Au-delà des lamentations d’usage et des mentions esthétiques, le dernier des problèmes examinés, malgré l’évidence de sa primauté, a été celui du racisme. Cela témoigne du large consensus du champ politique blanc à ce sujet, même au sein de l’extrême gauche et ceci en dépit du prix politique qu’il lui fait payer. Ce texte est donc une tentative d’analyse de la situation politique, depuis la perspective indigène, afin de lui chercher des réponses. Sa portée n’engage pas seulement les indigènes sociaux, même si elle les engage en premier lieu, mais aussi tous ceux qui prétendent parler à leur place. La montée de l’extrême-droite n’est certes pas une exclusivité française : elle constitue un phénomène européen, s’articulant de manière diverse en fonction des contextes nationaux. Néanmoins, ici, nous nous focaliserons sur le cas français, tout en le situant dans le contexte européen.

Rien d’anodin

La montée du FN doit-elle nous mobiliser? Oui, forcément ! Elle est l’expression politique la plus radicale de l’hostilité contre les populations immigrées et d’origine immigrée, en particulier noires, arabes, rroms et musulmanes, en France. Néanmoins, le Front National n’a pas le monopole du racisme, il n’est que l’avant-garde consciente de l’ensemble du champ politique blanc. Le système raciste a une emprise effective sur l’ensemble de la politique et de la société française, qui glissent ensemble vers une définition nationale identitaire, raciale.
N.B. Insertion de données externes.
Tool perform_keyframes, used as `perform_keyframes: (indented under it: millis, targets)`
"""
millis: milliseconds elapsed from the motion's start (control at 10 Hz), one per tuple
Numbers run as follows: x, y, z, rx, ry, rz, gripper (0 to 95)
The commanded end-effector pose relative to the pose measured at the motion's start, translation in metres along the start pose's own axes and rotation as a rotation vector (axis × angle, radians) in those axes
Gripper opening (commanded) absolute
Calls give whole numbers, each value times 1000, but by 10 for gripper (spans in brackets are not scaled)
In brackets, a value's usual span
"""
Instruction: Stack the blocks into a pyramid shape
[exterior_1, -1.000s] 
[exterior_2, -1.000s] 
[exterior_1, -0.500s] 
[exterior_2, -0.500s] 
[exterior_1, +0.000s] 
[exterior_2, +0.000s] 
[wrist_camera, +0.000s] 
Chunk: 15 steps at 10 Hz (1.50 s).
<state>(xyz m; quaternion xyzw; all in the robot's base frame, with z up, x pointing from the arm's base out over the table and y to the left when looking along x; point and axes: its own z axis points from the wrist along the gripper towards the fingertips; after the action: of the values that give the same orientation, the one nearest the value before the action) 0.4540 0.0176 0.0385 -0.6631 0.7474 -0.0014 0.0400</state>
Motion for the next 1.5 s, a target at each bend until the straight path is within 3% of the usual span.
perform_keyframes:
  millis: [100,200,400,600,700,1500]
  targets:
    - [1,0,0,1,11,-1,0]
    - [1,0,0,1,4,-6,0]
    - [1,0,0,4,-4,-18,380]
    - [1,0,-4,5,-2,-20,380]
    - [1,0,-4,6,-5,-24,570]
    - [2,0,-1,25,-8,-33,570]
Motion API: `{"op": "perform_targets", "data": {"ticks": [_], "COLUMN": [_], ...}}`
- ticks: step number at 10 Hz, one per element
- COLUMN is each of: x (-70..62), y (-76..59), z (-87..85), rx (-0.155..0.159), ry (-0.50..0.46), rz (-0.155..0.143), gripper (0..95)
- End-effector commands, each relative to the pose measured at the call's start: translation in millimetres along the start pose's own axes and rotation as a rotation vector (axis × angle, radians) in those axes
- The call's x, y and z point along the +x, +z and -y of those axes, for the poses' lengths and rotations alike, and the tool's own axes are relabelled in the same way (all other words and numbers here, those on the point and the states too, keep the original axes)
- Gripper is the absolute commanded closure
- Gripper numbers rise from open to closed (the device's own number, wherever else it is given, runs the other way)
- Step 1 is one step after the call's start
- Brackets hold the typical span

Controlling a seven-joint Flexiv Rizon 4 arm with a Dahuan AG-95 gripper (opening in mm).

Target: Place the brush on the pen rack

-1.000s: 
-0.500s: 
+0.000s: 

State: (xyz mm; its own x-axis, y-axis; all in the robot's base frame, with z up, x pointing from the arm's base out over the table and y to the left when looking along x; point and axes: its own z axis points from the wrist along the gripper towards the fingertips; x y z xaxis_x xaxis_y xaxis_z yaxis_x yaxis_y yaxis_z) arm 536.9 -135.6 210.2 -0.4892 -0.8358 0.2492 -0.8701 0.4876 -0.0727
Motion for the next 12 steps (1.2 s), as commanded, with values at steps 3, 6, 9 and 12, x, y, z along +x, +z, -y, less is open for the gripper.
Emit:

La montée du FN doit donc mobiliser contre le racisme et non exclusivement contre le FN. Il serait bien entendu irresponsable de minimiser le péril immense que ce parti fait courir aux populations d’origine immigrée, péril dont la portée pratique est encore inconnue mais à coup sûr funeste. Il serait, par définition, tout aussi irréaliste d’attendre qu’une quelconque stratégie contre le racisme jaillisse par magie du champ politique blanc. Il ne faut ni même en attendre des protections, sinon plutôt les marginalisations, les compromissions et les lâchetés auxquelles nous sommes déjà habitués.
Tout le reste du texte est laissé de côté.